In the research published in the journal Future Internet, the mathematicians compared two forecasting models: the seasonal integrated autoregressive moving average (SARIMA) model and the Holt-Winter model. They utilized data from a Portuguese mobile operator, specifically on traffic volumes for downloading and uploading over fixed periods.

Both models prove to be suitable for predicting traffic for the next hour. However, SARIMA performs better in predicting traffic from the user to the base station, with an average error of 11.2%, which is 4% lower than the second model. On the other hand, the Holt-Winter model is more effective in predicting traffic from the base station to the user, with an error of 4.17% instead of 9.9%.

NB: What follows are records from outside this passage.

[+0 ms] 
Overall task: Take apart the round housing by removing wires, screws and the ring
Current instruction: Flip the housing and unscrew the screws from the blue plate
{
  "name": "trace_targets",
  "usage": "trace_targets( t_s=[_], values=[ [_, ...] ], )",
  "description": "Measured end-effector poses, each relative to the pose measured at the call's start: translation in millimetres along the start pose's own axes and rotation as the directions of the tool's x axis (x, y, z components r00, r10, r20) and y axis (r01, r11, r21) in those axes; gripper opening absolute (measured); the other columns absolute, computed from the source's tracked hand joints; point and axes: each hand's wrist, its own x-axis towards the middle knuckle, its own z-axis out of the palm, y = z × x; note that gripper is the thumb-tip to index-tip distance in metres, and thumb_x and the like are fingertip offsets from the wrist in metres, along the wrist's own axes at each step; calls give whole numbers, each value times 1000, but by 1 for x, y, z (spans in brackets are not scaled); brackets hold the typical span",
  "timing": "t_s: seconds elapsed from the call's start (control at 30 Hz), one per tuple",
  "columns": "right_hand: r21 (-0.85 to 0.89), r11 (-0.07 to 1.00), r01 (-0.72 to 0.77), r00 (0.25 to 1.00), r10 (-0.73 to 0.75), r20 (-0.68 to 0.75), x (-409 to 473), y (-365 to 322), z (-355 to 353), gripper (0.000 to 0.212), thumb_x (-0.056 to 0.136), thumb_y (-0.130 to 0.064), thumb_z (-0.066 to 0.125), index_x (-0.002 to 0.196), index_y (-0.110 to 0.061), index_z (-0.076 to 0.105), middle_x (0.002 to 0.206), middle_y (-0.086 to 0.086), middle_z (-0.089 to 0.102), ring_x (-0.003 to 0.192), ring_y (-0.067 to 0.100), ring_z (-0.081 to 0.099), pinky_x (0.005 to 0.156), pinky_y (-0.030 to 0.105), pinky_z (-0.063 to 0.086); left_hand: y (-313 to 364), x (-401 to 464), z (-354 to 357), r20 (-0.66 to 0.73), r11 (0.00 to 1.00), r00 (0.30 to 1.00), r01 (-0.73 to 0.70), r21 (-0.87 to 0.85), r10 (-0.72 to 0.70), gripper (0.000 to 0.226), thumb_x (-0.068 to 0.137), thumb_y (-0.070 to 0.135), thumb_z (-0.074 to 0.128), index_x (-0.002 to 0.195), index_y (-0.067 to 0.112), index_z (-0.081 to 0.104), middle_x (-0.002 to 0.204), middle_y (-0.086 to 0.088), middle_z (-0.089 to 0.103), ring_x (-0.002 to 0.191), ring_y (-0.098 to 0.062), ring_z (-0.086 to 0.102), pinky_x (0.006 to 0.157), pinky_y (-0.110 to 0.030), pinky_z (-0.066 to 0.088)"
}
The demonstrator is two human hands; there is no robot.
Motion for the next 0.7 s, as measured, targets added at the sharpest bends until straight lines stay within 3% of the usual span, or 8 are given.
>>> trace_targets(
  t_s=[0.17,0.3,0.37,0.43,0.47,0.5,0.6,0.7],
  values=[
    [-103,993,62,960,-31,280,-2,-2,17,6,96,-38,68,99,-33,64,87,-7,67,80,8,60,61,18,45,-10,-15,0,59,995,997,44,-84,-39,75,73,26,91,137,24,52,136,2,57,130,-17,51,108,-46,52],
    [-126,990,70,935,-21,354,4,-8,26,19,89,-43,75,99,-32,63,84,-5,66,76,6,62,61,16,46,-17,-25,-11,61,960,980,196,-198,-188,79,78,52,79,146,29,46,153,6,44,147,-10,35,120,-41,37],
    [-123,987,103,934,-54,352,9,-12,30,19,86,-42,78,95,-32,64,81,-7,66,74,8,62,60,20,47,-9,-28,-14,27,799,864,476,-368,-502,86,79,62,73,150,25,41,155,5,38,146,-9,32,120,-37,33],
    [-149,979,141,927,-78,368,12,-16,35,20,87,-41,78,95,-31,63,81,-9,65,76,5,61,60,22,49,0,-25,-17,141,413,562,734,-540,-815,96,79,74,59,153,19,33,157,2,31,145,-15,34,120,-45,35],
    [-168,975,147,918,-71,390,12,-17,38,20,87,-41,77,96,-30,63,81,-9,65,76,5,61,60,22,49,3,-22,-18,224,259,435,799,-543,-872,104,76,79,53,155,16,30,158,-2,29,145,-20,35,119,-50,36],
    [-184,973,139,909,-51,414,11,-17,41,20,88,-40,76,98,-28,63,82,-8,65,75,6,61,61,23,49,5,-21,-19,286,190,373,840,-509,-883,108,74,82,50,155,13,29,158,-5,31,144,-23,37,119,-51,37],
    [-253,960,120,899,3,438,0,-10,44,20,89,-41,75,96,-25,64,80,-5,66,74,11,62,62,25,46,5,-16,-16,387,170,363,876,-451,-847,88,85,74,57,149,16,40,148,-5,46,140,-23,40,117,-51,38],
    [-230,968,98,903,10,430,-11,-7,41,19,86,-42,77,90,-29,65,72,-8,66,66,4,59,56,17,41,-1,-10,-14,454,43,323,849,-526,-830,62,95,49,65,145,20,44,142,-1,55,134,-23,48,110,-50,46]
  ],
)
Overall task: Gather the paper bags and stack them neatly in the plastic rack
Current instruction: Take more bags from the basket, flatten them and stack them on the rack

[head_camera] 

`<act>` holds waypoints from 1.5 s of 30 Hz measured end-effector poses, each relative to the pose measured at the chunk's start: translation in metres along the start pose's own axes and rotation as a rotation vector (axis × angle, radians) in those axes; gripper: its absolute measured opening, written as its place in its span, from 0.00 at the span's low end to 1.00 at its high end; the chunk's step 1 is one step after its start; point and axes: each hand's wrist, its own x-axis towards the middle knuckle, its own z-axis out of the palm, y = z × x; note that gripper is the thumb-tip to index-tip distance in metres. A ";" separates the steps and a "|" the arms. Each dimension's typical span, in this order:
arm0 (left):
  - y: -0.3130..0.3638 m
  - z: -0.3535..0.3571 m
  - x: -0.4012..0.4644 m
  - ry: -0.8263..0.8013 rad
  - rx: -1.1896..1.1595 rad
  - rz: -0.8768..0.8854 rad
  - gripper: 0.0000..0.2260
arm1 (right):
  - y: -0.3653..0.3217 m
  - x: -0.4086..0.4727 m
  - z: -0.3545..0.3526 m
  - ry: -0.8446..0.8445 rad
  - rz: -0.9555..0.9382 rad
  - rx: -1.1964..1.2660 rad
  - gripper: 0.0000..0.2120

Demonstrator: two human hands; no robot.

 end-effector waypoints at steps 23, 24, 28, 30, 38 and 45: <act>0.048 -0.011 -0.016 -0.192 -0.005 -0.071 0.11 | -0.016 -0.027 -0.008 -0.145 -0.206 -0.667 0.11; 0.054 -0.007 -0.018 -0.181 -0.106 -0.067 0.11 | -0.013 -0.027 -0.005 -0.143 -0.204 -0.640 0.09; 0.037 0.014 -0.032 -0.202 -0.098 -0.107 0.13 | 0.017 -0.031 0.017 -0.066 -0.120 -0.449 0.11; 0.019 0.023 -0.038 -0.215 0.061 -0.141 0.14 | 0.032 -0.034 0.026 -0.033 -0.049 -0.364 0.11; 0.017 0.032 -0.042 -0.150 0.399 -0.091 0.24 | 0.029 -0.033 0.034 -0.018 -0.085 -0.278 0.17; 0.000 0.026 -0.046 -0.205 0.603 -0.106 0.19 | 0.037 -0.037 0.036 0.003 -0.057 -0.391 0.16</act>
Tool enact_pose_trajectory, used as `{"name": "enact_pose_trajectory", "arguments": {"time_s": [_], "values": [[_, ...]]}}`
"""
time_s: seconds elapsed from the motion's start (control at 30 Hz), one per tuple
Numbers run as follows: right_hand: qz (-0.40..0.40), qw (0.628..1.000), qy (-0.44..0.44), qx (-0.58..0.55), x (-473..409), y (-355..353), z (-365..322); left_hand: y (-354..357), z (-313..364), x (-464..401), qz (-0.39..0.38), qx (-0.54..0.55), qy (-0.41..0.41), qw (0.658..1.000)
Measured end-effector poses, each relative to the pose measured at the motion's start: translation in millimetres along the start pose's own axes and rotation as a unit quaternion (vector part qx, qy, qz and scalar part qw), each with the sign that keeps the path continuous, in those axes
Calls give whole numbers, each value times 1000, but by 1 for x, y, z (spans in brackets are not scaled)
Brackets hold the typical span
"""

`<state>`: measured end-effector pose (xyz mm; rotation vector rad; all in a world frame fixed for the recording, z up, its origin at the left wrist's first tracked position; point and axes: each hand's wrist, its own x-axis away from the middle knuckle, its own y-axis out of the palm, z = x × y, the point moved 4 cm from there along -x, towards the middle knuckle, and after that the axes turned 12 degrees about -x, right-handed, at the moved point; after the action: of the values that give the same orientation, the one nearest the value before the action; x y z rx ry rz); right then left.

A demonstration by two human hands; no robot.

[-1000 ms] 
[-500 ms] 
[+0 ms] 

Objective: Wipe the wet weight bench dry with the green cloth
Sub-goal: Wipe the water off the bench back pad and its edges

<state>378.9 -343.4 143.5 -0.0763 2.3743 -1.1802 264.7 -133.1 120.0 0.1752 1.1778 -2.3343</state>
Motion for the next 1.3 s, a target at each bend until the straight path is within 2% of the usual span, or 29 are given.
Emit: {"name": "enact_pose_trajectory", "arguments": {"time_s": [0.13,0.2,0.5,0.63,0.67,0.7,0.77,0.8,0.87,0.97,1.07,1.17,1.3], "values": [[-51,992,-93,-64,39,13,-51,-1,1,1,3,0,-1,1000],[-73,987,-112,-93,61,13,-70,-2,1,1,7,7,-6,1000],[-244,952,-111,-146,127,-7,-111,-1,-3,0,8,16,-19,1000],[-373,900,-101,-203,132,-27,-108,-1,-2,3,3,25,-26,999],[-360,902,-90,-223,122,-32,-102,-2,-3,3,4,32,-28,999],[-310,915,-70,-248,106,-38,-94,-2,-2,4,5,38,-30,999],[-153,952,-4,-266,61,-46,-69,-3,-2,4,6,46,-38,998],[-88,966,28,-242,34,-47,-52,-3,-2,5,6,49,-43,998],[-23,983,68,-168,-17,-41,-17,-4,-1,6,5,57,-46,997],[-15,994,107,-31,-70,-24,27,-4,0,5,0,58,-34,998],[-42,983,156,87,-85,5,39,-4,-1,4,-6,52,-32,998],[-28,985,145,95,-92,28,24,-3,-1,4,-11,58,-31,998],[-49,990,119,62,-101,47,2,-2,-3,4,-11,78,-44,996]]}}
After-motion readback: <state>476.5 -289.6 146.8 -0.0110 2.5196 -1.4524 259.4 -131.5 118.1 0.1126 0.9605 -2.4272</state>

According to Irina Kochetkova, Ph.D., Associate Professor at the RUDN Institute of Computer Science and Telecommunications, 5G and 6G networks will support advanced technologies such as drones, virtual and augmented reality. The increased number of connected devices leads to a surge in traffic, resulting in network congestion, reduced service quality, network delays, and data loss. Therefore, the network architecture must adapt to varying traffic volumes and support different types of traffic with distinct requirements.

While both SARIMA and Holt-Winter models are effective in predicting traffic averages, their suitability depends on the specific dataset. Associate Professor Kochetkova believes that future research should focus on combining statistical models with machine learning methods to enhance accuracy and detect anomalies.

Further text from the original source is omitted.